§ **Exercise instructions**
Once the line containing "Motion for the" is found, set down that line and each one after it exactly, through the end of the entries.

───── Available records ─────

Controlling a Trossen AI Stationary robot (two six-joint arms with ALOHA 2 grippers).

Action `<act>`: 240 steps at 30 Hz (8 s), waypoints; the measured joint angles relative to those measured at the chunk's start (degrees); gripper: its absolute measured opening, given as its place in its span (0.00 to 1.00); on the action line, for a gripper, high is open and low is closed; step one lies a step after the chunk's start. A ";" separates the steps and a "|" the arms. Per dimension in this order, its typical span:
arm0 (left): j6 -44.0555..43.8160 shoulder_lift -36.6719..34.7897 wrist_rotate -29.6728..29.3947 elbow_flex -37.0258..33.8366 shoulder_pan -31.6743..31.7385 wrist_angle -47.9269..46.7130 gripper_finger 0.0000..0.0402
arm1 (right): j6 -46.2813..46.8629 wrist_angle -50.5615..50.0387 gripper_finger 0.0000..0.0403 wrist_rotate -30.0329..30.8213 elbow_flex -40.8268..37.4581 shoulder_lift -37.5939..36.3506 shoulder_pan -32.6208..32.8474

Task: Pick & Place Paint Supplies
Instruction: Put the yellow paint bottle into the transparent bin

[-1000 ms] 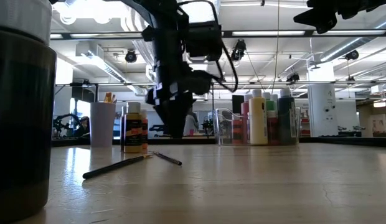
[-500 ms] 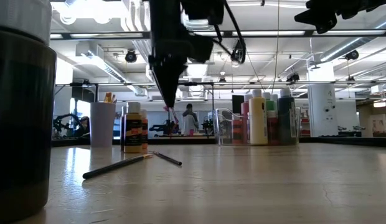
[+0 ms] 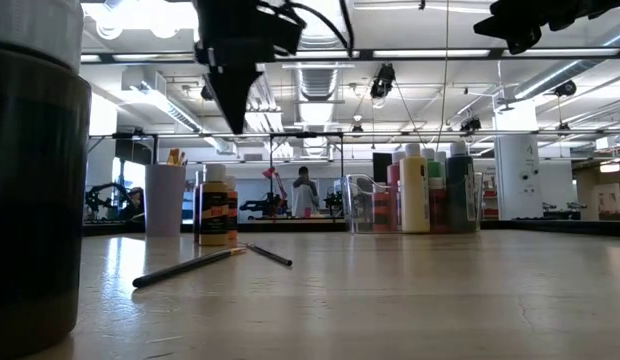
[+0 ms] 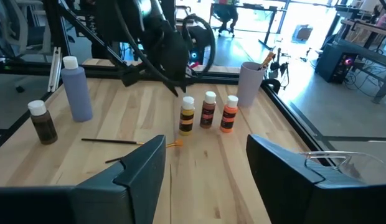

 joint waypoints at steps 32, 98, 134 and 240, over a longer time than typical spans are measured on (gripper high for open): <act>-10.14 -27.83 -13.06 -53.85 -12.97 34.83 0.48 | 0.01 0.00 0.80 0.02 0.00 0.03 0.02; 16.14 -15.22 -9.08 -72.89 -0.11 104.00 0.58 | -0.02 0.00 0.57 0.02 -0.01 0.03 0.02; 16.62 -25.36 3.77 -68.39 1.67 90.04 0.29 | -0.02 0.00 0.74 0.02 0.00 0.05 0.00; 37.22 -5.16 23.92 -5.98 4.14 34.26 0.30 | 4.38 20.71 0.56 -0.02 20.53 52.98 4.79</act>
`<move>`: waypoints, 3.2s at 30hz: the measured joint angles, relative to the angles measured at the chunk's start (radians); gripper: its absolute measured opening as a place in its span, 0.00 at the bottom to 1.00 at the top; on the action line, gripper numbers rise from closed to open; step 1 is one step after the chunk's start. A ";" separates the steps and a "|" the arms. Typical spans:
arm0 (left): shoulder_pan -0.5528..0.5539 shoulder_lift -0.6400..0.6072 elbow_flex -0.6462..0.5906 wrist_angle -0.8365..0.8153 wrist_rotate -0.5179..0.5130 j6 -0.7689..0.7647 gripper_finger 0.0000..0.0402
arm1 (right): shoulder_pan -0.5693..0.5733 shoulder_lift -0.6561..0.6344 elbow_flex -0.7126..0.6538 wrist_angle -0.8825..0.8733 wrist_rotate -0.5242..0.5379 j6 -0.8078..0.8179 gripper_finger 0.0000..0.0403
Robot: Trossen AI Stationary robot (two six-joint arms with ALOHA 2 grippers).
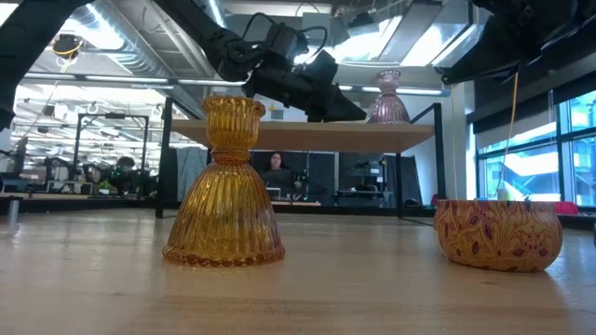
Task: Pick & Place candle stick holders
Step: Adjust the light blue scented candle on the shelf, then adjust the pink glass candle holder on the shelf
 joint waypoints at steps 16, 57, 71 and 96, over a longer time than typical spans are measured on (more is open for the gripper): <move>-0.017 0.055 0.072 -0.061 -0.001 0.009 0.00 | 0.000 0.000 0.000 -0.001 -0.007 0.000 0.01; -0.174 -0.097 0.070 -0.445 -0.205 0.113 0.00 | 0.001 0.020 0.001 0.002 -0.029 0.019 0.01; -0.180 -0.095 0.070 -0.361 -0.204 0.121 0.00 | 0.001 0.020 0.001 0.015 -0.029 0.016 0.01; -0.178 -0.083 0.072 -0.306 -0.176 0.113 0.00 | 0.001 0.020 0.000 0.028 -0.028 0.008 0.01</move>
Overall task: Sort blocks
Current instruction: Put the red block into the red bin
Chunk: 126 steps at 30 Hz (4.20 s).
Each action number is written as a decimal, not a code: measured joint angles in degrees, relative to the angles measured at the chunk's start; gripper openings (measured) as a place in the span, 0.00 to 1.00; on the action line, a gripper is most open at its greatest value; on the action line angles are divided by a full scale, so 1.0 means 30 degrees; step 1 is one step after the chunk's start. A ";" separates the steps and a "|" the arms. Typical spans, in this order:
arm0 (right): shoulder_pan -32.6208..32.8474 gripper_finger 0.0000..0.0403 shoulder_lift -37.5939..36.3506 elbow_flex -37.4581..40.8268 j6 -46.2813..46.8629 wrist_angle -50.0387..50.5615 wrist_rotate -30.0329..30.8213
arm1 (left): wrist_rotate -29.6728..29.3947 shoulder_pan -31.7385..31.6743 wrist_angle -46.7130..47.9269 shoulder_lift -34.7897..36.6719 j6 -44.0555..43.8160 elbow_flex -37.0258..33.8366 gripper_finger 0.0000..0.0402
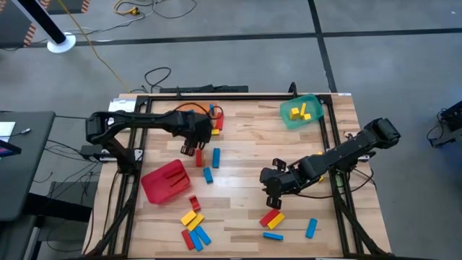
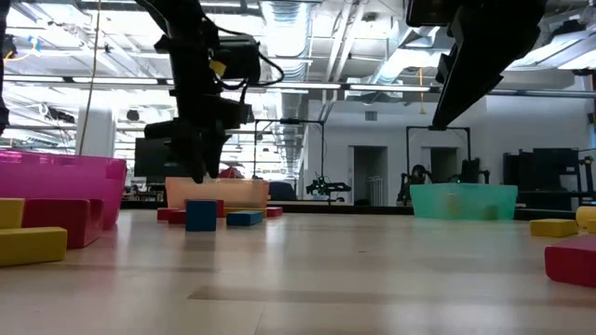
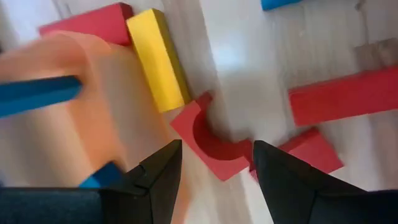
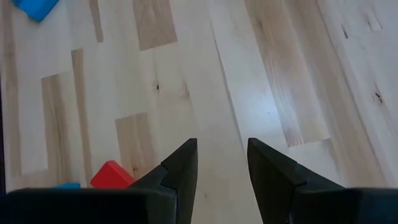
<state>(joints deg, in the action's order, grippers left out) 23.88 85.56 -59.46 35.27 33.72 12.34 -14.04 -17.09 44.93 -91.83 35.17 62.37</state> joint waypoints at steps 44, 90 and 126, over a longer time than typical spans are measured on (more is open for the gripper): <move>0.4299 0.61 0.4509 -0.0022 -0.1215 -0.4904 -0.2318 | 0.4602 0.7435 -0.2823 -0.0044 -0.2963 -0.0007 0.48; 0.2500 0.30 0.3373 -0.5100 -0.9710 -0.4488 0.2543 | 0.3033 1.0344 -0.9128 0.2397 -0.1171 -0.0022 0.48; 0.0652 0.30 0.1263 -0.5122 -2.2249 -1.4644 -0.4864 | 1.4590 0.8231 -2.1721 0.2346 -0.5858 -0.0015 0.48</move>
<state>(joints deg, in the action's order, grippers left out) 25.83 89.35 -74.83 -31.48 -10.21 -2.26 29.73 7.60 -20.24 -84.79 17.60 62.33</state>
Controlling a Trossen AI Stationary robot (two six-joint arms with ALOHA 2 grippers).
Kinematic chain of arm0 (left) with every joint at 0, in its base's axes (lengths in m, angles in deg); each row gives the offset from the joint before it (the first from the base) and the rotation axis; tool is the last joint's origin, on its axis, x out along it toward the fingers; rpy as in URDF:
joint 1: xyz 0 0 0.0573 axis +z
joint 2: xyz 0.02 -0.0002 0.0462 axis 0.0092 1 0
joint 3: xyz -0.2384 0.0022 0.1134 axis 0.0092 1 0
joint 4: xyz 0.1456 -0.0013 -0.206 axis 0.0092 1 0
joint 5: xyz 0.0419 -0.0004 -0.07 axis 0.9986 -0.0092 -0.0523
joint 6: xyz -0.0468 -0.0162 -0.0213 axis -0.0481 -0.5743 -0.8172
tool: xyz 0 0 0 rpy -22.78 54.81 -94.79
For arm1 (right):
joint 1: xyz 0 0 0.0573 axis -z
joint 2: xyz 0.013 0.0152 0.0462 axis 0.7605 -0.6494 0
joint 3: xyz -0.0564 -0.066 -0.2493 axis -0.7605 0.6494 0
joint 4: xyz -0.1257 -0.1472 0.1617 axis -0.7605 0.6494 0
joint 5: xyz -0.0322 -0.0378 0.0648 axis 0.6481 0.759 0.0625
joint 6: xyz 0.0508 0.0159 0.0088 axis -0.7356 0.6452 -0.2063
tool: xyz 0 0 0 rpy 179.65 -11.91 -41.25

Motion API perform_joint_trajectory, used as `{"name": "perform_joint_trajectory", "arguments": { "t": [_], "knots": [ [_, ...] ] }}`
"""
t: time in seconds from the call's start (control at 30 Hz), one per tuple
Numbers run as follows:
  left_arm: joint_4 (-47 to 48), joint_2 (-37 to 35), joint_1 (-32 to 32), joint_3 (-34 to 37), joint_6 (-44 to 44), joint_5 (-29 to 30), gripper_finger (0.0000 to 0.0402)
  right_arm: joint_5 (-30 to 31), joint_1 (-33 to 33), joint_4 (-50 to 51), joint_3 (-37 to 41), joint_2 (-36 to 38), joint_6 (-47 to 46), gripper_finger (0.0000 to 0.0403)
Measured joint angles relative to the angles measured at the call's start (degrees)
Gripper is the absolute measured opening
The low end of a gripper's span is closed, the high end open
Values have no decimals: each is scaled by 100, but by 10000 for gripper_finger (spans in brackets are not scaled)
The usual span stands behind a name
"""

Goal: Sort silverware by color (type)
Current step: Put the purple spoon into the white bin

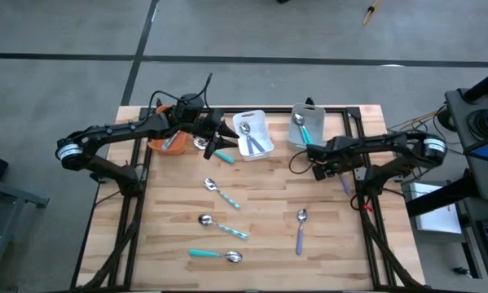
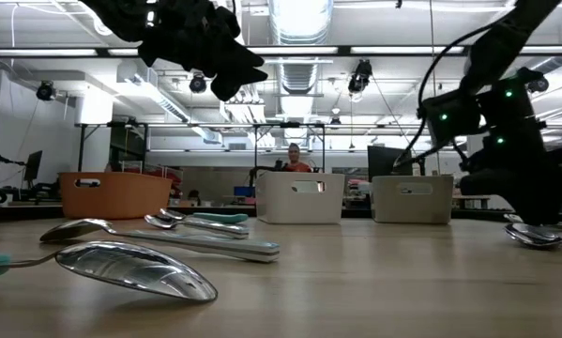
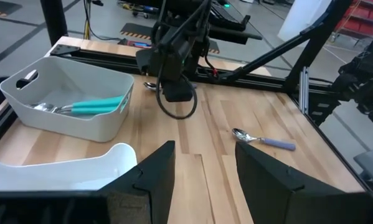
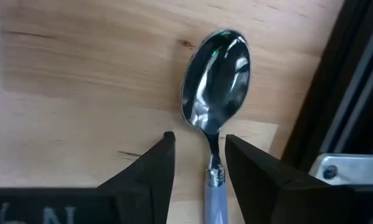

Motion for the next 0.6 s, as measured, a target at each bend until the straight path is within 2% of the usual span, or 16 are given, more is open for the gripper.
{"name": "perform_joint_trajectory", "arguments": {
  "t": [0.2, 0.47, 0.6],
  "knots": [
    [-3, 0, 0, 4, 131, 4, 149, -75, 0, -247, 129, 18, 0, 106],
    [-1, 0, 0, 11, 203, 2, 149, -231, -4, -584, 46, 33, 98, 18],
    [-1, 0, 0, 11, 310, 4, 149, -237, -24, -470, -90, 163, 42, 15]
  ]
}}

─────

§ **Answer to the exercise**
Motion for the next 0.6 s, as measured, a target at each bend until the straight path is within 2% of the usual span, or 16 are given, more is open for the gripper.
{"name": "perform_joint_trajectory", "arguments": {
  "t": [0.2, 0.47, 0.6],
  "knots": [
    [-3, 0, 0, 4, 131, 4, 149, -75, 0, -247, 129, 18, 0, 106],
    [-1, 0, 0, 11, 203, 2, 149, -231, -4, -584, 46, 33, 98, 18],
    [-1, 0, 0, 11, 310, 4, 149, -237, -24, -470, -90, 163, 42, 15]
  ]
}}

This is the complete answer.